L’Arabia Saudita ha inoltre preso la guida di una coalizione militare che, dal marzo 2015, ha compiuto migliaia di bombardamenti aerei contro le zone dello Yemen controllate dal gruppo armato houti. Gli attacchi hanno ucciso centinaia di civili e colpito obiettivi civili quali strutture mediche, scuole, industrie, centrali elettriche, ponti e strade.
Le ricerche di Amnesty International hanno dimostrato che spesso questi attacchi sono stati sproporzionati o indiscriminati e, in alcuni casi, direttamente mirati contro civili od obiettivi civili. Alcune delle armi usate dalla coalizione a guida saudita contro obiettivi civili sono state prodotte o progettate negli Usa e nel Regno Unito. I governi di Washington e Londra hanno anche fornito assistenza logistica e d’intelligence alla coalizione.
Anche dall’Italia, dopo l’avvio dei bombardamenti in Yemen, sono partite verso l’Arabia Saudita forniture di bombe. Amnesty International ha più volte chiesto al governo italiano, senza esito, la sospensione di questi trasferimenti.
‘Gli alleati dell’Arabia Saudita dovrebbero usare le loro solide relazioni per spingere, anche in forma pubblica, il governo di Riad a migliorare la situazione dei diritti umani e a rispettare il diritto internazionale nella campagna militare in Yemen. Il loro silenzio, mentre continuano a fornire all’Arabia Saudita armi mortali, è semplicemente intollerabile’ – ha concluso Lynch.

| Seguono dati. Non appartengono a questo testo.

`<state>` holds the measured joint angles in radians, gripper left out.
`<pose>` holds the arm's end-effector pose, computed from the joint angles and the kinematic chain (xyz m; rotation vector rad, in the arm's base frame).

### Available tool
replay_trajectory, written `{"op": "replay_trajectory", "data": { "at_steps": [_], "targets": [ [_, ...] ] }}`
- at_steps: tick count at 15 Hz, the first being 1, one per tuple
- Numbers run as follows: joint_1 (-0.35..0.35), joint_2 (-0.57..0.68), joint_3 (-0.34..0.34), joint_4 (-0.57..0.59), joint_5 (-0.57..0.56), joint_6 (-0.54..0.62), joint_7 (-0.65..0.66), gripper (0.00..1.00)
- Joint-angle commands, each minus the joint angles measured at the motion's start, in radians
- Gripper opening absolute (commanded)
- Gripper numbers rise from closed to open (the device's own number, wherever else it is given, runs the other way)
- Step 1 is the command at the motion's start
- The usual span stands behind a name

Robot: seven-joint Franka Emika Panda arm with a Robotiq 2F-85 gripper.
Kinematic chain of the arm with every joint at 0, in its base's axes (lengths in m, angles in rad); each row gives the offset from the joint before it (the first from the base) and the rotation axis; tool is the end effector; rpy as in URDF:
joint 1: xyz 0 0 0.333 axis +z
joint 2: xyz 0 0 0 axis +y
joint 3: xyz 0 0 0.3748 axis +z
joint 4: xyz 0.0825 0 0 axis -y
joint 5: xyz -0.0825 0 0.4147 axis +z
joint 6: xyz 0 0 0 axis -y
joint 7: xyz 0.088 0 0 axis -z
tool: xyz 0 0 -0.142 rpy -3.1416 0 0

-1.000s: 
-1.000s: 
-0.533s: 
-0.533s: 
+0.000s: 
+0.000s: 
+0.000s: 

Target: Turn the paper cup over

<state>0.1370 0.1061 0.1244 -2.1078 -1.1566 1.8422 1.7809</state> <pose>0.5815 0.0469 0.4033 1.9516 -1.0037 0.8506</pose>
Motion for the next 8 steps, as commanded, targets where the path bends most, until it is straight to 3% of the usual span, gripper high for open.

Il 9 gennaio 2015 un pubblico ufficiale ha inflitto 50 colpi di frusta a Raif Badawi, in una pubblica piazza di Gedda. Le 50 frustate facevano parte della condanna a 10 anni di carcere e a 1000 frustate ricevuta da Badawi nel maggio 2014 per aver pubblicato un forum online destinato al dibattito pubblico e per aver ‘offeso l’Islam’.
Le successive serie di frustate sono state rinviate, inizialmente per ragioni mediche e poi per cause sconosciute.
Da quando Amnesty International si è occupata del suo caso, con la maratona ‘Write for Rights’ del 2014, oltre un milione di persone si è attivata a sostegno di Raif Badawi. In Italia, l’associazione ha svolto una decina di sit-in di fronte all’ambasciata saudita di Roma, riuscendo a febbraio a consegnare oltre 15mila firme per l’annullamento delle condanne e la scarcerazione del blogger.